Given the millions each rating point in Detroit represents, what do you give Jim Harper to keep him in the fold if you're WNIC? Whatever it takes...after all, Product Matters! But that's not how bean counters think.

CCU proved it again when it lost WJLB's morning star John Mason to Radio One. Since then, WJLB has declined and is in a "dead heat" for Urban leadership.

Clear Channel never was a product-oriented company when it owned a handful of stations. 1200 stations later, it's still not. To quote the Detroit Free Press: "The loss of Harper and Mason sends a message that Clear Channel will not pay large sums to its local radio talent."

The Sad Story of W***

In 1988, we were commissioned by a medium-market Michigan station -- let's call it W*** -- for a strategic research project. W*** was a sleepy A/C hovering around a two share, far behind the market's A/C leader.

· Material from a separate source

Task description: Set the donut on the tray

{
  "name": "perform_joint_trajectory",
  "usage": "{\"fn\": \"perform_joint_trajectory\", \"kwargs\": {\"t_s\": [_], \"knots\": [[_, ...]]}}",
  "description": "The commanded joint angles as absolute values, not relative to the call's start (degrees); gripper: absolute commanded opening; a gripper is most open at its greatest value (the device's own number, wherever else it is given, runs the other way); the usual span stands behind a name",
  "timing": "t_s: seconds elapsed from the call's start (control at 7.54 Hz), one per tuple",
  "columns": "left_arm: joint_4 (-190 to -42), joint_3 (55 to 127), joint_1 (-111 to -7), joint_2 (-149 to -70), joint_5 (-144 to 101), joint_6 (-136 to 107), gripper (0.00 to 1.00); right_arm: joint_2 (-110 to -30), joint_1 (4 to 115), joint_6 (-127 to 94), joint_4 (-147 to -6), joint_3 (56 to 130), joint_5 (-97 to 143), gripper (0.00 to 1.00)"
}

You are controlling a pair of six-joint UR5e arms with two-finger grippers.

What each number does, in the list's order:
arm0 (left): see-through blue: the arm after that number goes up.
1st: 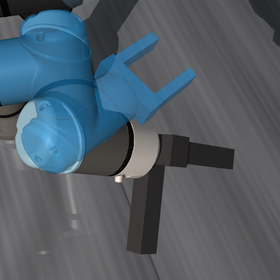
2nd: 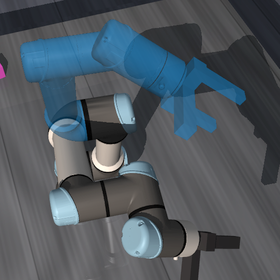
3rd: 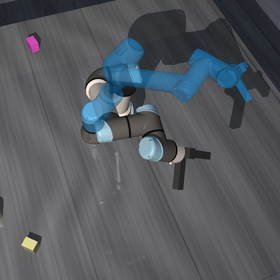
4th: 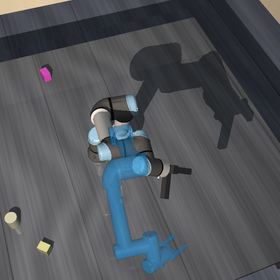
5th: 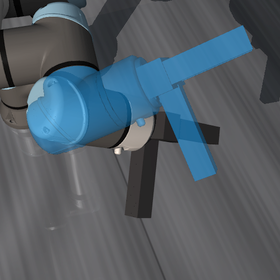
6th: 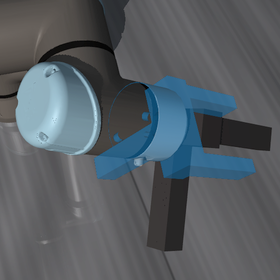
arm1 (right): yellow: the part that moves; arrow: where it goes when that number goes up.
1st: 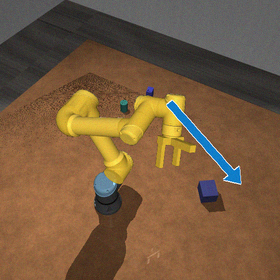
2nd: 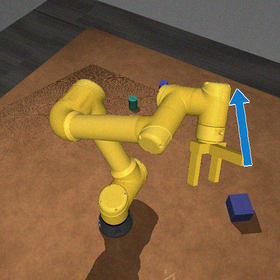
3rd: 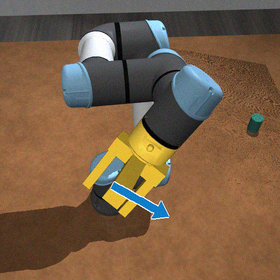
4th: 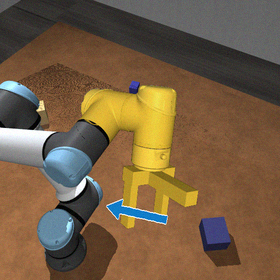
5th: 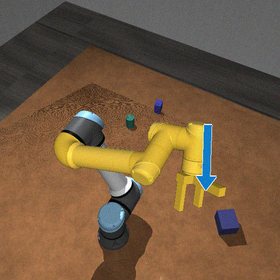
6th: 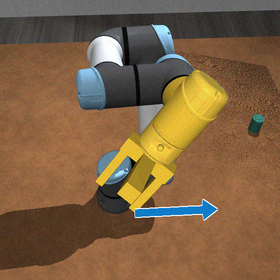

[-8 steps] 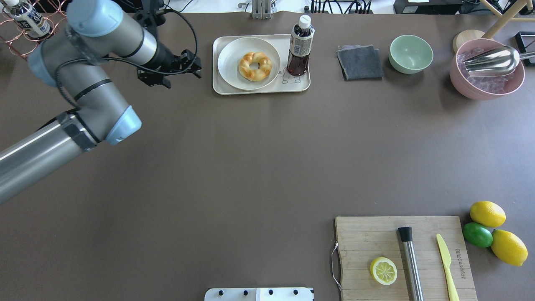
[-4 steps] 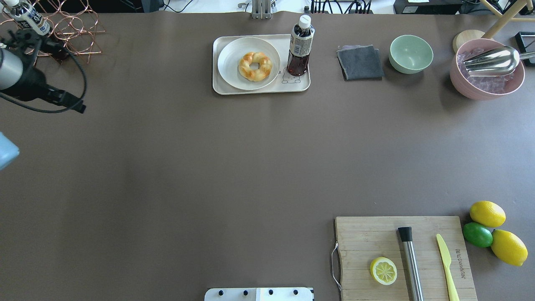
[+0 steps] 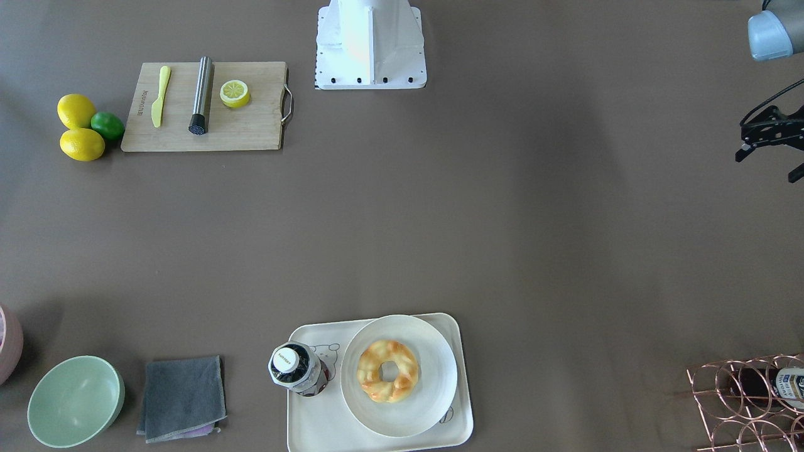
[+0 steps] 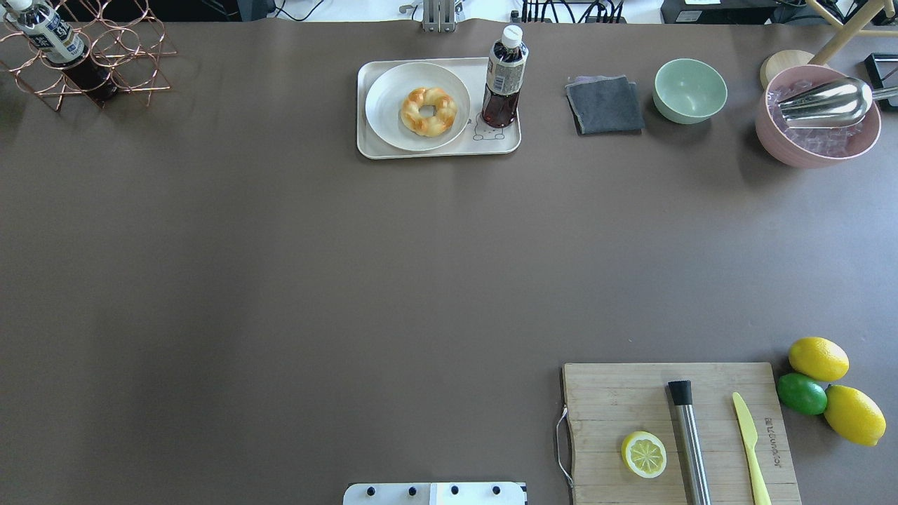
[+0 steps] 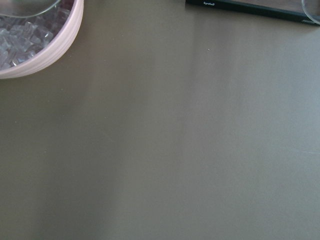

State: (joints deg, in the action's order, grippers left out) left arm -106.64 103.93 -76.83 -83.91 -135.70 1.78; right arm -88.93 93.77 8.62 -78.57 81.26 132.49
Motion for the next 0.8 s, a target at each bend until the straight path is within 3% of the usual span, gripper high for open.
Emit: {"fn": "perform_joint_trajectory", "kwargs": {"t_s": [0.0, 0.66], "knots": [[-106.5, 104.4, -83.2, -79.6, -139.5, 6.6, 0.98, -89.3, 94.3, 10.1, -80.2, 81.5, 131.6, 1.0], [-107.4, 106.0, -83.2, -79.7, -136.9, 1.6, 0.98, -88.6, 94.0, 10.4, -82.9, 82.3, 131.2, 1.0]]}}
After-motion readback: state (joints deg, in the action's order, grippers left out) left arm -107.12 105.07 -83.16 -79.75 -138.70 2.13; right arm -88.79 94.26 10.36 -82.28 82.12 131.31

The very fact that we ever did a project for W*** was amazing, since W*** was definitely run on the cheap. But the station's local manager -- let's call him "Joe Smart" -- was persistent and insistent that something be done to awaken the sleeping giant.

When I analyzed the results of the research, I got excited. W*** had a great Classic Hits opportunity...the best Classic Hits opportunity I had ever seen. W*** switched format during the Spring '88 rating period. When the book came out, it had moved from #11 to #2 12+! In the Fall ARB, it grew even more.

You'd think that the owner and group manager would have been ecstatic about W***'s instant success. So did I and Joe Smart . Wrong. If anything, top management seemed suspicious of W***'s success. "We've had false starts before," they said.

False starts???

Joe Smart and I begged them to promote W***. They refused. We proposed a music test...essential for any library-based station. Uh-uh, they said. They didn't want to invest in the success of W***. They were more comfortable saving their way to a marginal profit than building a dominant station!

Joe Smart got frustrated and left. His replacement brought in a P.D. who didn't "get it." W*** declined. While it remained ahead of where it was as an A/C, it was a shadow of what it could have been. The bean counters had claimed another victim.

Some of My Best Friends Are Accountants

Business, like life, is a "balancing act." Spend too much and you'll go out of business. Fail to invest in your product, and your business will decline as well. Financial managers have an essential role to play in radio, as in any business. But when they affect programming in a negative way, the industry is in trouble, because Product Matters!!!